Spark Interview Question — XIII

Amit Singh Rathore
3 min readFeb 13, 2024

The next part of the Spark Interview question series

Part I | Part II | Part III | Part IV | Part V | Part VI | Part VII | Part VIII | Part IX | Part X | Part XI | Part XII

Explain AQE Skew Join Optimization and its limitations.

When AQE skew-join optimization is enabled, Spark detects a skewed partition during shuffle then splits it into two or more partitions and also multiplies the other side of a join for the same key partition. This helps Spark in evenly consuming resources and finish quickly.

Firstly, it does not work for complex queries when there are more than two shuffles involved in the plan.

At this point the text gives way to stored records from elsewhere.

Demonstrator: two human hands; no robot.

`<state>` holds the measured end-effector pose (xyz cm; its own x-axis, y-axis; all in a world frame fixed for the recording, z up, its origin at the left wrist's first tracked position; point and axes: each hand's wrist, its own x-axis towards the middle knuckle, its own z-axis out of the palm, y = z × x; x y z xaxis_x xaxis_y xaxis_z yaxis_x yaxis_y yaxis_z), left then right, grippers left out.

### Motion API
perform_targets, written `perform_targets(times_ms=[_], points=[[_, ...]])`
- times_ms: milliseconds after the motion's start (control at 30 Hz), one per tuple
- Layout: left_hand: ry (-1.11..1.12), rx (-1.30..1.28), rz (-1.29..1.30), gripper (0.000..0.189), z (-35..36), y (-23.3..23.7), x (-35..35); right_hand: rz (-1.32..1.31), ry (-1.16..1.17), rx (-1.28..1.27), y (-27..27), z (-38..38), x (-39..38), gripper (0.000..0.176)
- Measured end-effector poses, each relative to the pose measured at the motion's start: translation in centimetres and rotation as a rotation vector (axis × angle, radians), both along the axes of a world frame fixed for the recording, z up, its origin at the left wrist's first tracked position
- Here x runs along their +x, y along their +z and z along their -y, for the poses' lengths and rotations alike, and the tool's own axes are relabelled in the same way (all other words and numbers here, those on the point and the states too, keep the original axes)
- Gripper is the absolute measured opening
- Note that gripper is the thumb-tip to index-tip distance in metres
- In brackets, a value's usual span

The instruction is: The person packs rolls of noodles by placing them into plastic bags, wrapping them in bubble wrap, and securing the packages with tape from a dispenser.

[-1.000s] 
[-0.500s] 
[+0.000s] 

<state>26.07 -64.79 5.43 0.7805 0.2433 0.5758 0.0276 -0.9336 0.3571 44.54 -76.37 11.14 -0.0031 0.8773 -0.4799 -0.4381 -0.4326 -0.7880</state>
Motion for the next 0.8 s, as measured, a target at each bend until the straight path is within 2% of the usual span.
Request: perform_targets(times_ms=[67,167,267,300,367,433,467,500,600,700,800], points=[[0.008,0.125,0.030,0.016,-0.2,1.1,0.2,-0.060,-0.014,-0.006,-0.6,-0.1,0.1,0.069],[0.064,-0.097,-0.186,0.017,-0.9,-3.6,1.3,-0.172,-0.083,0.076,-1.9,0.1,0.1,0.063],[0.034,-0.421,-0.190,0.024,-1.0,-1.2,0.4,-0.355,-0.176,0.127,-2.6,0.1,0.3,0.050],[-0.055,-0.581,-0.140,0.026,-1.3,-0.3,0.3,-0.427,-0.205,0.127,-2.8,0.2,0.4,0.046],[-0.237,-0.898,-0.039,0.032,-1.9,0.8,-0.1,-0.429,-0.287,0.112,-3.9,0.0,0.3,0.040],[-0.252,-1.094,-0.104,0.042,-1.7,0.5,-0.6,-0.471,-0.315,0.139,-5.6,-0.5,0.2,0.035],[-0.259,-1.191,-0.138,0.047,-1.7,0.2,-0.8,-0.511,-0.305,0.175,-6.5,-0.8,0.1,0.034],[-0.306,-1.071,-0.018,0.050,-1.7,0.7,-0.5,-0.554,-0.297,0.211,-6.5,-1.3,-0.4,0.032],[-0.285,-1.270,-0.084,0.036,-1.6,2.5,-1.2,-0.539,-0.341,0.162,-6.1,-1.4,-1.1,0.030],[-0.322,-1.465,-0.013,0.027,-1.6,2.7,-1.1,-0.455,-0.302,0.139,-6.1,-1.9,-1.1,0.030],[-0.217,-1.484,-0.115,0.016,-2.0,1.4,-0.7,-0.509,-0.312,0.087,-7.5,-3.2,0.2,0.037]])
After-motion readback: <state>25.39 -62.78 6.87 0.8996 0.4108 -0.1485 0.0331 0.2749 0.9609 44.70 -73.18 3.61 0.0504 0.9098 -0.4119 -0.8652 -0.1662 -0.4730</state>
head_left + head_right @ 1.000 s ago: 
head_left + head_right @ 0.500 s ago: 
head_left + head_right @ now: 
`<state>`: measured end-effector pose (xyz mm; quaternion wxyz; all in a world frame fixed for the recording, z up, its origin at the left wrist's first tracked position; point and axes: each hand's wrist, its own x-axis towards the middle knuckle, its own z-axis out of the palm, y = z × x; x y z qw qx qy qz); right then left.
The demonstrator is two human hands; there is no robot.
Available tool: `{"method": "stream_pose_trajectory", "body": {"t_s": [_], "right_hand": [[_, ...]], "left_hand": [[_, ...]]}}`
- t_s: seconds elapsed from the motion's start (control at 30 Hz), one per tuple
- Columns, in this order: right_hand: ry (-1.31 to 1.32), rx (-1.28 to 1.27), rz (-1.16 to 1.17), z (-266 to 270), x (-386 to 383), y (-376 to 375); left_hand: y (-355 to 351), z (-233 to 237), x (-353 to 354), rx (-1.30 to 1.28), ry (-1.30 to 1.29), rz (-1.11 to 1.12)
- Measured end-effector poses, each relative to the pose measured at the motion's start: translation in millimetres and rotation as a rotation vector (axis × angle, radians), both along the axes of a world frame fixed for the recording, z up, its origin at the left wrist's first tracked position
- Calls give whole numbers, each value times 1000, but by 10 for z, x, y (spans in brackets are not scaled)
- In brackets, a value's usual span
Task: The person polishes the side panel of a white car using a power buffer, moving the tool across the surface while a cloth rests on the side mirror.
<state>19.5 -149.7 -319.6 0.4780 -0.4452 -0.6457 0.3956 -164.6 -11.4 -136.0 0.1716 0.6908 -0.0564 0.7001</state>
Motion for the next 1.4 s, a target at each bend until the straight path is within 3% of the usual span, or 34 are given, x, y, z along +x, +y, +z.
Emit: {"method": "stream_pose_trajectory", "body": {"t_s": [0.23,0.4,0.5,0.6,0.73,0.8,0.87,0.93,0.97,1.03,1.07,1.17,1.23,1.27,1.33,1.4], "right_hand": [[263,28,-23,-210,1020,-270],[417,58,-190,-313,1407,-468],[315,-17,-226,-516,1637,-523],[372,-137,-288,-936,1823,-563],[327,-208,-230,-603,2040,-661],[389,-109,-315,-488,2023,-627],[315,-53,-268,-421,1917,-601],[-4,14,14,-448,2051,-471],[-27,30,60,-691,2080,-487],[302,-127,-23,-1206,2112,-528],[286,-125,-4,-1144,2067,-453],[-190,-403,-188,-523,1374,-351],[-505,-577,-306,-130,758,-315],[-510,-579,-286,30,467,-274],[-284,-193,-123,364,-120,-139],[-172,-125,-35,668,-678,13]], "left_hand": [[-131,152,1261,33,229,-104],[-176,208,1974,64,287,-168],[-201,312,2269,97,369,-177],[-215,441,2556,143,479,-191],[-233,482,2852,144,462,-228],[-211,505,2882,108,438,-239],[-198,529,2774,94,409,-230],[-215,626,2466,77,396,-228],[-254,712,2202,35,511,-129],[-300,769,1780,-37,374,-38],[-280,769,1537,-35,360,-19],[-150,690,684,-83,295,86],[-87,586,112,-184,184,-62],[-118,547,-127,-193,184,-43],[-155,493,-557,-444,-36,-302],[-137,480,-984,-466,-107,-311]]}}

Secondly, during its execution, when it determines that handling skew join involves extra shuffle, it aborts handling Skew and goes with the plan that has less shuffle in this case, the original plan without Skew optimization.

Spark listeners help us to detect using OnStageCompleted() and OnTaskEnd().

Options:

  • spark.sql.adaptive.forceOptimizeSkewedJoin
  • Skew Join hints
  • refactor code to partition job horizontally or vertically

How does lazy evaluation help spark optimization?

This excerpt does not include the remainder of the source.